Arpita Singh's abstract works show an artist rethinking basic means of her art
Best known for her figurative paintings, Arpita Singh unveiled a series of early abstract works for her ongoing show, 'Tying Down Time', at New York's Talwar Gallery. All untitled, these drawings show an artist in the process of rethinking the basic means of her art, rethinking the whole meaning of deliberate mark-making, while mostly eschewing the seductions of colour, recognisable imagery and overt cultural references. It's like a poet eschewing rhyme, meter and story, learning how to make do with just the sounds of the letters themselves. This back-to-basics approach also gives Singh's drawings a timeless and seemingly universal eloquence that suggests the rough, intimate and spontaneously expressive quality of classic Chinese literati painting as well as of elder contemporaries like Henri Michaux or Philip Guston.
In many of her drawings from the 1970s, Singh seems concerned with how to impose an overall sense of structure on concatenations of marks that would otherwise conjure something like a nebulous field with no distinct architecture.
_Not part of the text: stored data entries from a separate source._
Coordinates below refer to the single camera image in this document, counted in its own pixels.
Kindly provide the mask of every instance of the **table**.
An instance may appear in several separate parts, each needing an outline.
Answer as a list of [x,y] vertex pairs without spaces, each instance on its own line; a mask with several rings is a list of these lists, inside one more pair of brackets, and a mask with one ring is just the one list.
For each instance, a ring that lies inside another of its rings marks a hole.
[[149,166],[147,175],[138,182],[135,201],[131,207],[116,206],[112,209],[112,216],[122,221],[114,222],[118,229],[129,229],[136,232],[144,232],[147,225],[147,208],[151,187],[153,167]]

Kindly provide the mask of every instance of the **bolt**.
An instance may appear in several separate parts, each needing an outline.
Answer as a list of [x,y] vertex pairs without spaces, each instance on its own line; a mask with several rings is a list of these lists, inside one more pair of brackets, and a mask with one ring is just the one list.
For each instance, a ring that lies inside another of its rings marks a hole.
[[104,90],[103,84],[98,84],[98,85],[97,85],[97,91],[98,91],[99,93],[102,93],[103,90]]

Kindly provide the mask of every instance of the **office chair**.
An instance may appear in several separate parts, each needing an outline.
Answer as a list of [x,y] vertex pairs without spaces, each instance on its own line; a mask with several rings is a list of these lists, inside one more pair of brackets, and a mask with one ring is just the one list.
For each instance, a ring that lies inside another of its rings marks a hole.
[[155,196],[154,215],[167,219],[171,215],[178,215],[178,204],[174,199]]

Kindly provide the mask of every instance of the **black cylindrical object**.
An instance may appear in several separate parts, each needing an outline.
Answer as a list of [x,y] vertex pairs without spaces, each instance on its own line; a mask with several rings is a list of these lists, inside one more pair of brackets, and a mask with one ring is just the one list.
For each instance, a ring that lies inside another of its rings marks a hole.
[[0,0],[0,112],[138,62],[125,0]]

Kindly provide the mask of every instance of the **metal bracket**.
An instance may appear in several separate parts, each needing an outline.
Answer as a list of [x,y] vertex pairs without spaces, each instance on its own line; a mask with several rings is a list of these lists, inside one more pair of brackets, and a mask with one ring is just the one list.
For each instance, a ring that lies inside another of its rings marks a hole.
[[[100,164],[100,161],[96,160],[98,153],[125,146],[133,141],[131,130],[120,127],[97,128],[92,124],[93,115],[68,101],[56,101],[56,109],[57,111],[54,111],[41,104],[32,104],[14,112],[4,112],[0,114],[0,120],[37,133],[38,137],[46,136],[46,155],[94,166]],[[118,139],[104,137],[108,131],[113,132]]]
Thus, in one piece from 1978, a multitude of crosshatchings, sometimes densely packed together, elsewhere quite loosely spaced, create a sort of humming, vibratory field that seems to come in and out of focus. This fluctuating space is traversed in turn by a skein of long, precise, wiry lines that hold it fast like a tight net. In contrast, in her drawings from the early 1980s, she seems confident enough to let her marks do as they will. Here, her marks are often blunt and forceful, yet always ready to shift in character from one passage to the next. They gather and disperse in storms and swells, according to some unaccountable rhythm.
There's nothing delicate or fragile in this series of poignant, quietly courageous work. Sometimes stained or slightly battered, the drawings show their age proudly. This is art, after all, that survived the intensity of its own turbulent making.